– Эти люди, американцы, – я не слышал его, начав говорить, я уже не мог остановиться, – они не подходили к этому постепенно, понимаешь? Это предстало перед ними внезапно – в высшей точке своего уродства. Сразу же во всей грандиозности уродства человеческой души! Мы же шли к этому шаг за шагом, от допустимого к неуместному, от неуместного к плохому, от плохого к ужасному! Пока не пришли к тому, чему и названия еще не выдумано. Мы свыкались с этим порционно, мирились, и в конце концов это стало нашей обыденной службой! Рутиной, как сказал мне один доктор.
Я вновь глянул на него, но уже осознанно. Я пытливо вцепился в его лицо, выискивая на нем следы ненависти или отвращения, которых жаждал, чтобы окончательно вынести себе приговор. Но отец продолжал смотреть на меня с тревожной скорбью. Он понимающе кивнул, и я уронил лицо в ладони. Чего еще меня можно было лишить в этой жизни, когда даже в поругании, которого я желал сейчас всем своим извращенным существом, мне было отказано?!

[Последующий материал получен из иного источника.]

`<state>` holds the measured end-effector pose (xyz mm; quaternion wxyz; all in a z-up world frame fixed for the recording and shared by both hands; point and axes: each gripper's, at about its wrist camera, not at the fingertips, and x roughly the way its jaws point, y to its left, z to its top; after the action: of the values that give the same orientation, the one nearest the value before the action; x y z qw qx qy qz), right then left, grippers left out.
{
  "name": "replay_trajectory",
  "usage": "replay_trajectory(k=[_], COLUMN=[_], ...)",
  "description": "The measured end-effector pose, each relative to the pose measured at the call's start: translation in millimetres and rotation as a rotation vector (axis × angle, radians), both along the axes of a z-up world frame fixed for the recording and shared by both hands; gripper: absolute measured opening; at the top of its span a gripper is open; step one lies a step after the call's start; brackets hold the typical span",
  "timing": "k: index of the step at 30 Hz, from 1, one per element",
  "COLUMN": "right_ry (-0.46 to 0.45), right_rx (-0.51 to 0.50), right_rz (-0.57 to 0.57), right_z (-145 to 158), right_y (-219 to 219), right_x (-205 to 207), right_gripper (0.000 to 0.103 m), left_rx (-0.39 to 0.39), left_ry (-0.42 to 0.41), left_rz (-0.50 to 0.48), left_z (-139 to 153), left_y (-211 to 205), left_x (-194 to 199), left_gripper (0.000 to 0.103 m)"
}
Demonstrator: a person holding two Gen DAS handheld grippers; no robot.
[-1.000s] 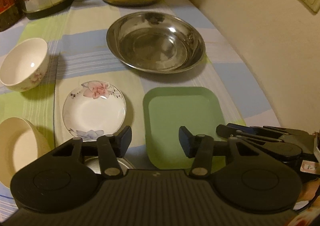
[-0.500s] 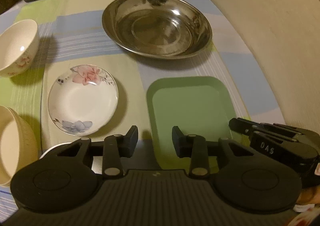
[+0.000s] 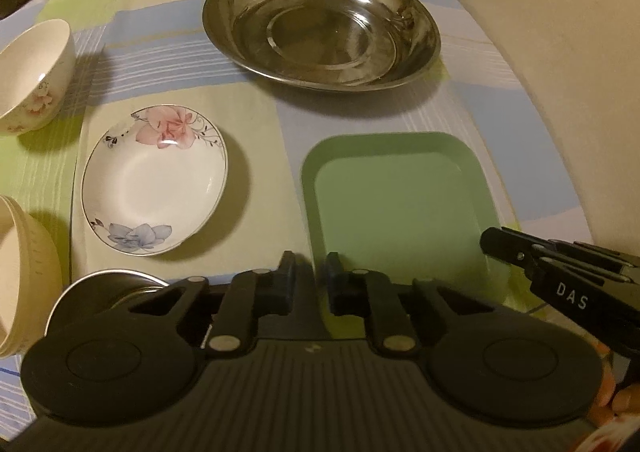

Мы снова молчали. Он опустил голову и прижал руки к вискам:
– Когда… когда ж это произошло, Вилли?
Я медленно покачал головой:
– Не знаю… папа. Я не заметил.
Отец продолжал прижимать грубые ладони к голове, уставившись в пол:
– Про Аушвиц тоже стали рассказывать. Говорят, второй Майданек – по слухам, тоже дело до газа доходило…
– Второй?
Я растерянно уставился на отца, постепенно до меня стал доходить смысл сказанных им слов, и я изумился:
– До газа доходило?
И я расхохотался. Отец вздрогнул от неожиданности и посмотрел на меня.
– Придет время, отец, никто и не вспомнит про Майданек и другие лагеря! Но мир всегда будет помнить Аушвиц! Когда вы поймете, чем стал Аушвиц, вы ужаснетесь! Он заберет всю славу у других лагерей, которые вы знали… заслонит собой всех и вся! Потому что Аушвиц… – мой голос сорвался, – миллионы… – прохрипел я и зашелся в сильнейшем кашле.
Отец кинулся ко мне.
Лидия перевернула последнюю страницу.